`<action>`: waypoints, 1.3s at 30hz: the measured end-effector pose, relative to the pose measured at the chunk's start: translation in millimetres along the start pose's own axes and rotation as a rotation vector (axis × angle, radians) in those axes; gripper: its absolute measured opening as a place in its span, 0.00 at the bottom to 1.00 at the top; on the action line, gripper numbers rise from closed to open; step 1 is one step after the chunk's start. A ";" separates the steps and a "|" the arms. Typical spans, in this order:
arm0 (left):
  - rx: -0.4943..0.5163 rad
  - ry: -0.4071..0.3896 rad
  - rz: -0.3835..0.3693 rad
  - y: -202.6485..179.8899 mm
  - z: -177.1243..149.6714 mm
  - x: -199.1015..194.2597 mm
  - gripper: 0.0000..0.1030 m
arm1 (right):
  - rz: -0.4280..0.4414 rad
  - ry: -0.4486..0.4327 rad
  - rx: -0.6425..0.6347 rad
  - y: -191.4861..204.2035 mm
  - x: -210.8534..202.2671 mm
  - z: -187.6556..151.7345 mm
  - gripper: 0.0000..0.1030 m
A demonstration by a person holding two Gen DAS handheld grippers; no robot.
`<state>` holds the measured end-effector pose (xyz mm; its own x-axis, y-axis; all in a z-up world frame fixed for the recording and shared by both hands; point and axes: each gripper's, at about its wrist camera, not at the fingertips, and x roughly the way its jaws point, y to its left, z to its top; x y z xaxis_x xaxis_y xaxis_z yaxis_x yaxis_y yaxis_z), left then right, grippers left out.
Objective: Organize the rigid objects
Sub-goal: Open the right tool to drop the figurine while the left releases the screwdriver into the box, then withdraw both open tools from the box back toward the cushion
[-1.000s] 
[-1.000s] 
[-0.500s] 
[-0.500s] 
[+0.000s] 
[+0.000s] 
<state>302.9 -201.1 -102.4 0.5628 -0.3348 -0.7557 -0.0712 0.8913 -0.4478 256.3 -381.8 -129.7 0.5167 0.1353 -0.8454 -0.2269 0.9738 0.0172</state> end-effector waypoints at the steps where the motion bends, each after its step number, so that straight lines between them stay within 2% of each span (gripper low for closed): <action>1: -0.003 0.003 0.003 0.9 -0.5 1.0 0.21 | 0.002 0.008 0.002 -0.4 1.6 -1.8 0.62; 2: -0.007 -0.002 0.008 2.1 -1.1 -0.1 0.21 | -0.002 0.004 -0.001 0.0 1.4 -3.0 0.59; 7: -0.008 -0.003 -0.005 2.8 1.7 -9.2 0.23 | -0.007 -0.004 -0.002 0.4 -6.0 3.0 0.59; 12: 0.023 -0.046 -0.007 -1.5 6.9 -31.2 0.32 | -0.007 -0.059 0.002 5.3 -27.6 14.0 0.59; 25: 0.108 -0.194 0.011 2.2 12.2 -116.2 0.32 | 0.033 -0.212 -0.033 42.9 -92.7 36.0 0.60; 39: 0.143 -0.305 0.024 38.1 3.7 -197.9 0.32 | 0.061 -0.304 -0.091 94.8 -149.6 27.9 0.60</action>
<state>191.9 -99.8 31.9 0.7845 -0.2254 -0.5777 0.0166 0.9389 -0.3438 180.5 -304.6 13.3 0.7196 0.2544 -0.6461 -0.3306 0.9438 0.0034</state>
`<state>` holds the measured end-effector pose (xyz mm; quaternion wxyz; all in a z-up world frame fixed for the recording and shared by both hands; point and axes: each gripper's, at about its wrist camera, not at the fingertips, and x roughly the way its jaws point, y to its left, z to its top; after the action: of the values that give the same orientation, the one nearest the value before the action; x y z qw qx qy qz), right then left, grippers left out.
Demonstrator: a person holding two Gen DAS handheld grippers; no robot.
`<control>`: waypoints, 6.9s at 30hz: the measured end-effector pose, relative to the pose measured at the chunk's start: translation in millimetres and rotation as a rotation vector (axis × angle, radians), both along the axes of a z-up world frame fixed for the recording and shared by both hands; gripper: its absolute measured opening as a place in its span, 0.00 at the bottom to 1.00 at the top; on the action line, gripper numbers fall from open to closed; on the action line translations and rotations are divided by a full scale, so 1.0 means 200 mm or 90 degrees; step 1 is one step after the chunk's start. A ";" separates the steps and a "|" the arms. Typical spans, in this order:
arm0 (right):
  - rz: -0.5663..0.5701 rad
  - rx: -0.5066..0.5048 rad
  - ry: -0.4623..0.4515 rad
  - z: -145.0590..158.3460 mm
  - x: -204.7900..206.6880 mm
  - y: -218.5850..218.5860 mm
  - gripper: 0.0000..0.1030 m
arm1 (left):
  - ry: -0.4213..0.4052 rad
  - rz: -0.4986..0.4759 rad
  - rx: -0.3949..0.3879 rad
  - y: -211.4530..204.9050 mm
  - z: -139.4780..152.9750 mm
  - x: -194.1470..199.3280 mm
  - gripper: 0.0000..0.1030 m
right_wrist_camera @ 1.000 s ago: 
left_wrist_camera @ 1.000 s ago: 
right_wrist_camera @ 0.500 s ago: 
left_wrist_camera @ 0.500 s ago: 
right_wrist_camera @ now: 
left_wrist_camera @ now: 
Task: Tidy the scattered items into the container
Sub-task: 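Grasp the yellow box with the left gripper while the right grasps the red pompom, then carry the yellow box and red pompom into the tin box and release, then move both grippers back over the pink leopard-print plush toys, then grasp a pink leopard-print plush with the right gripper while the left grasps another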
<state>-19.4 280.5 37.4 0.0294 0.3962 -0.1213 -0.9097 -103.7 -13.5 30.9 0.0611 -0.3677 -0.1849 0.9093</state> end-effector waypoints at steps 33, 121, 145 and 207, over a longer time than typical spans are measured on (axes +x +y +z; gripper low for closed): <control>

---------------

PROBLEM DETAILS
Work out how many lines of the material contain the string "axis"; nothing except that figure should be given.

ANSWER TO THE PROBLEM
3